With a passion for the past, Paula graduated with distinction and a BS in History from the Naval Academy in 1985. She was a qualified Surface Warfare Officer (SWO), a position the Navy describes as “the backbone of Fleet leadership” with many eventually serving as a commanding officer later on. Involved in all aspects of Naval missions and water warfare, SWOs are crucial to the success of the Navy. Paula thrived on her position’s dependability, serving for five years and then later one year in the Reserves.

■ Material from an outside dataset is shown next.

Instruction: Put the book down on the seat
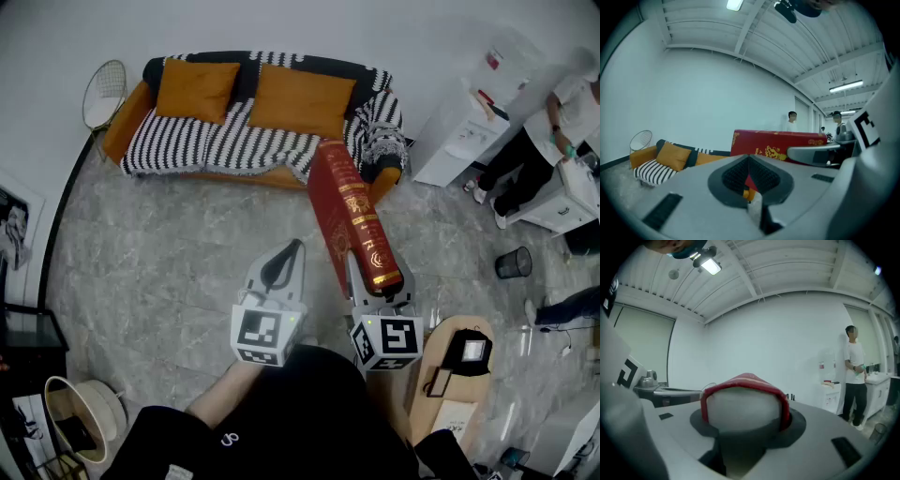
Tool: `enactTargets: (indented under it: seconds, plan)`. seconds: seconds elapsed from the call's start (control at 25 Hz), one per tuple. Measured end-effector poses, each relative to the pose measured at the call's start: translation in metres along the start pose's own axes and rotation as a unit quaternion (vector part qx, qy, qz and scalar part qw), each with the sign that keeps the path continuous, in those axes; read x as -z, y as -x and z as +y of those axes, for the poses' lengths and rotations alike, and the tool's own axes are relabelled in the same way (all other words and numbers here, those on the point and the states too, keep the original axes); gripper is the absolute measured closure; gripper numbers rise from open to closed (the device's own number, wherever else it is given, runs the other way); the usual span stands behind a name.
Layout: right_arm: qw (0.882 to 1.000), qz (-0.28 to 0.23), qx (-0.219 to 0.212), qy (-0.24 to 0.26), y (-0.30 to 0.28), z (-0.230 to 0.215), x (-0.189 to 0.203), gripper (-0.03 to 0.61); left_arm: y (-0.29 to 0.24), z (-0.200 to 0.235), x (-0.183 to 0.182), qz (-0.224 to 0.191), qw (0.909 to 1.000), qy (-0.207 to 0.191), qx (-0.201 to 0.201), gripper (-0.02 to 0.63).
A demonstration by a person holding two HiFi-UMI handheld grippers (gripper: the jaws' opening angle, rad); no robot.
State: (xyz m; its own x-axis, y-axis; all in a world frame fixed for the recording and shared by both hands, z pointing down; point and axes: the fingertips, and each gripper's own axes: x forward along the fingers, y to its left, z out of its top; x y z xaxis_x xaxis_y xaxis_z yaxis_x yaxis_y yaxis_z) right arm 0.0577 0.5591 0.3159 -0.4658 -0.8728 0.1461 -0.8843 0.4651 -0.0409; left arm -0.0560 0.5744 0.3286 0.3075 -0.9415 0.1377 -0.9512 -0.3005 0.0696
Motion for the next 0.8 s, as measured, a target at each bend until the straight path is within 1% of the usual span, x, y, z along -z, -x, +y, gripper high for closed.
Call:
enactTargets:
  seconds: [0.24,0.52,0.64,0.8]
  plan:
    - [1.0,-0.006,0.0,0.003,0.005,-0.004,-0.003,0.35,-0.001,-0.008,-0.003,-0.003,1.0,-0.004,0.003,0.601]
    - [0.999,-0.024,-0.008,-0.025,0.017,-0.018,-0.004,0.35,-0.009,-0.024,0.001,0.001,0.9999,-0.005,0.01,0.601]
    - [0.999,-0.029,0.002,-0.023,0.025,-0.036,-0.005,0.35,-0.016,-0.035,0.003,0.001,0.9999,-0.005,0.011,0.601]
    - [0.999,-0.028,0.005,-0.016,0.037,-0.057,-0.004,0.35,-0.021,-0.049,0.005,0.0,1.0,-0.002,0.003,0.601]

When we all finished with our breakfast, Paula walked us through downtown Annapolis, along the old brick roads, past the statue of Roots author Alex Haley that observes where his ancestor arrived from Africa as a slave hundreds of years ago, and toward the grand entrance of the Naval Academy located just along the edge of the Annapolis harbor. What felt like a walk through history, the quick tour reminded us all that we are not observers but participants in the events seeming to occur all around us.

Another reminder of the times, we cleared the entrance’s security checkpoint and metal detector and headed toward one of Paula’s favorite parts of USNA’s campus: Bancroft Hall. The largest single dormitory in the world, “The Hall” is home to thousands of midshipmen as well as a variety of offices, shops, and miscellaneous rooms, from a gymnasium to a laundromat.

As if it were plucked out of Paris, The Hall was designed in the Beaux-Arts style with intricate sculptural work against bold, clean stone structures. With Paula leading, we entered the ornate rotunda, looking up at the pristine marble and detailed dome above us. Paula listed the different dorm rooms she lived within the hall during her four years at USNA, pointing “down that hallway,” “up that stairway,” and “that widow.” Thirty-two years after graduating, the excitement was still there.

Through the rotunda and up the marble stairs, we entered Memorial Hall. A grand, elegant hall with freshly polished floors, the silence of the space consumes you walking in. Centrally displayed, visitors are welcomed by a flag stating “Dont [sic] Give Up The Ship.” After hearing about his friend Captain James Lawrence’s dying words aboard the USS Chesapeake, Captain Oliver Hazard Perry flew a flag during the Battle of Lake Erie containing Lawrence’s battlecry. After the incredible success of defeating and capturing six British vessels, the United States went on to win the War of 1812 and the flag, as well as the saying, has remained a symbol of strength and dedication for the U.S. Navy. The original flag is located in a more controlled environment at UNSA’s museum and its replica is proudly displayed in Memorial Hall, surrounded by plaques memorializing the 2,660 USNA alumni who have died in service to their country.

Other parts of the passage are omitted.